For the exhibition Sally Mann - A Thousand and One Passages to the Jeu de Paume, Blind deciphers an intimate photograph that questions the mother-daughter relationship and disappearance. 

Poised on either side of the camera, a mother and her daughter: Jessie, her eyes closed, surrenders to the attentive, sensitive, and probing gaze of her mother, Sally Mann. The photographer, who’s passionate about history and metaphysics, had undertaken a most intimate and touching series. Entitled What Remains, it brings together astonishing family portraits made on a monumental scale. Leaning over her children as if she were watching over their sleep, Sally Mann seeks to capture their very essence, to seize their breath in the image the way one traps a butterfly in a net.

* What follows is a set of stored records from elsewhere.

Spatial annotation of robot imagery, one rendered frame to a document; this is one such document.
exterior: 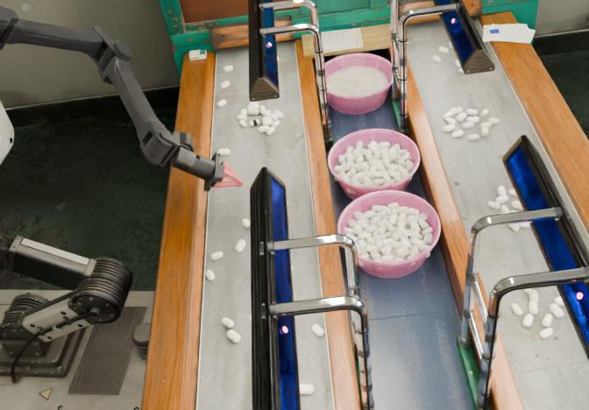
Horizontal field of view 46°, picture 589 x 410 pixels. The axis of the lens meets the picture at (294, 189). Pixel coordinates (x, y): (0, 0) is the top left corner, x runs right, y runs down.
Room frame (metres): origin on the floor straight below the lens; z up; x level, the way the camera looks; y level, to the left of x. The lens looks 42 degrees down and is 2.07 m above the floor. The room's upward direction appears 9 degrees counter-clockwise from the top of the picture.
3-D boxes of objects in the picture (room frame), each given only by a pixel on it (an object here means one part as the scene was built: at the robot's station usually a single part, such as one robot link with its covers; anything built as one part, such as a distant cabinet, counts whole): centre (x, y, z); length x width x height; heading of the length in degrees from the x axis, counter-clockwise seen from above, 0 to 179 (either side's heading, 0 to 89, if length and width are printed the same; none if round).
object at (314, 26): (1.80, -0.05, 0.90); 0.20 x 0.19 x 0.45; 177
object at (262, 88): (1.81, 0.03, 1.08); 0.62 x 0.08 x 0.07; 177
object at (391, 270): (1.25, -0.23, 0.72); 0.27 x 0.27 x 0.10
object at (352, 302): (0.83, -0.01, 0.90); 0.20 x 0.19 x 0.45; 177
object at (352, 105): (1.97, -0.26, 0.72); 0.27 x 0.27 x 0.10
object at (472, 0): (2.22, -0.62, 0.83); 0.30 x 0.06 x 0.07; 87
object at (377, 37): (2.18, -0.27, 0.77); 0.33 x 0.15 x 0.01; 87
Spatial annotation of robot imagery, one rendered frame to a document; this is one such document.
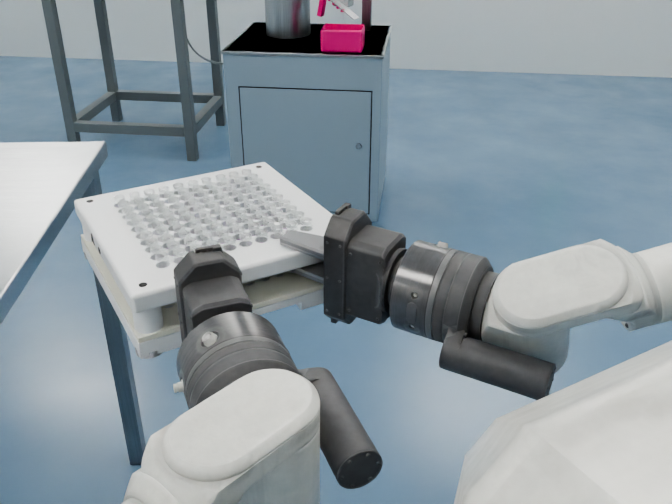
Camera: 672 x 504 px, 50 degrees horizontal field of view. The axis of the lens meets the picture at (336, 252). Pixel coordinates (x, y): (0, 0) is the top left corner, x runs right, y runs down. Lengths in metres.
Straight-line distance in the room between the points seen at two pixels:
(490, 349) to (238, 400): 0.25
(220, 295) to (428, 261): 0.19
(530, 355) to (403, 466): 1.37
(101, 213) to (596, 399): 0.68
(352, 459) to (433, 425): 1.63
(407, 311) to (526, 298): 0.11
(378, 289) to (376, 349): 1.71
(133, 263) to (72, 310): 2.01
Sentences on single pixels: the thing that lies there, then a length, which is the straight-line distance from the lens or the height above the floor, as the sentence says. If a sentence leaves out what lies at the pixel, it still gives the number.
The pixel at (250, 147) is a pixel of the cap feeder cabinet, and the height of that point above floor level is 0.37.
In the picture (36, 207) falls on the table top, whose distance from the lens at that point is 1.36.
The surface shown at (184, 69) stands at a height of 0.49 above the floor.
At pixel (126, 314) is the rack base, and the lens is 0.74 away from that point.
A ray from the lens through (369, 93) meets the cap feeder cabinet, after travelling 2.84.
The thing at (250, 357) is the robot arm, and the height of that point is 1.10.
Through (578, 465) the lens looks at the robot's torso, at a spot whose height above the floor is 1.28.
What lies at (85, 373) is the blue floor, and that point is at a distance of 2.42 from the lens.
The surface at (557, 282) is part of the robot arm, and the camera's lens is 0.62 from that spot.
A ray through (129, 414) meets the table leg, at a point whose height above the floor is 0.17.
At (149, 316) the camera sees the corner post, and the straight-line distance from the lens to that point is 0.69.
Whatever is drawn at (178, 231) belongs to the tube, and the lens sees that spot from 0.77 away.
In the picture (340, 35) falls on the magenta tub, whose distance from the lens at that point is 2.82.
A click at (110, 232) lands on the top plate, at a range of 0.80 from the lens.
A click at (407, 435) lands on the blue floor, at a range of 2.09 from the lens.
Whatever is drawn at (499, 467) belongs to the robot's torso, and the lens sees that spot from 0.22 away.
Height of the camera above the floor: 1.43
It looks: 29 degrees down
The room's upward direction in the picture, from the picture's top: straight up
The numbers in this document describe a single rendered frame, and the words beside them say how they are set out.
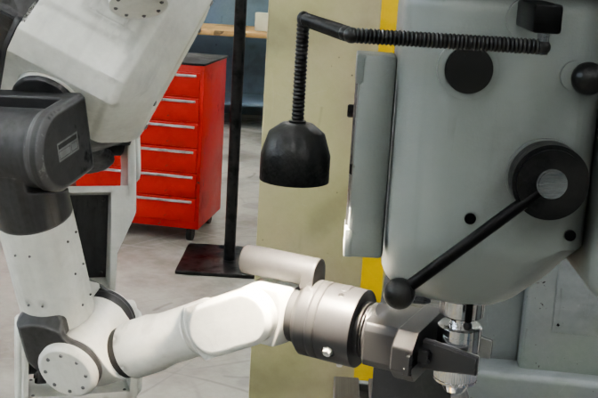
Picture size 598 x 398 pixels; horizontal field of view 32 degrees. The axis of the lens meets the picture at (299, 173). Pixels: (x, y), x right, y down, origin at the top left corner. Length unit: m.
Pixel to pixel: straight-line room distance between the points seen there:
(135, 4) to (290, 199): 1.73
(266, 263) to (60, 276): 0.25
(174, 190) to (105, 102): 4.50
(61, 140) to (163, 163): 4.54
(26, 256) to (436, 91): 0.54
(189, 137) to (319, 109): 2.89
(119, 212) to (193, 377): 2.52
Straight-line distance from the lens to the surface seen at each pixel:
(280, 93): 2.79
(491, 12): 0.96
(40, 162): 1.15
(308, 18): 0.99
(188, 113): 5.62
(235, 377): 4.08
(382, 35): 0.87
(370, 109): 1.03
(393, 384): 1.59
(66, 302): 1.27
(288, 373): 3.01
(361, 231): 1.06
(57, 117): 1.17
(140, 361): 1.27
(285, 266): 1.16
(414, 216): 0.99
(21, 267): 1.25
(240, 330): 1.16
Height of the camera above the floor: 1.65
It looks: 12 degrees down
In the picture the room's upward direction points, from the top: 3 degrees clockwise
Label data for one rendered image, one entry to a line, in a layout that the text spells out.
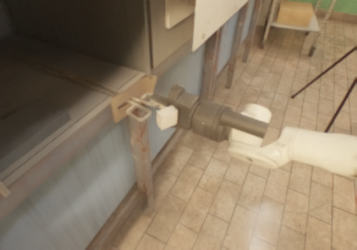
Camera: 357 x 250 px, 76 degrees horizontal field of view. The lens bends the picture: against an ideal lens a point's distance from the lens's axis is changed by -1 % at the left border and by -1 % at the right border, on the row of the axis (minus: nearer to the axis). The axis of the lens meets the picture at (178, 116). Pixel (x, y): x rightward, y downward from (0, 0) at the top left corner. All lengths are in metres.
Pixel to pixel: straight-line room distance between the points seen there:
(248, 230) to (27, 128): 1.14
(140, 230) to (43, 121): 0.90
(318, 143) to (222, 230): 0.96
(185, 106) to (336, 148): 0.30
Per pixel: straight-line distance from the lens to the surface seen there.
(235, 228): 1.37
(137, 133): 0.83
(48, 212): 0.75
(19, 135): 0.57
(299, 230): 1.49
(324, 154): 0.48
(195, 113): 0.54
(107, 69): 0.77
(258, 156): 0.49
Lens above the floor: 1.23
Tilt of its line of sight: 41 degrees down
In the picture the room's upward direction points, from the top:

​​​​​​What Remains © Sally Mann

To that end, Sally Mann uses the collodion process. Hard to master, the charm of this hundred-year-old technique lies in its irregularities: spots, areas of blur, and a great wealth of nuances of grey. The resulting image is organic, textured, and unique because imperfect. Like the little girl it represents, the wet-plate collodion photograph has freckles and beauty marks.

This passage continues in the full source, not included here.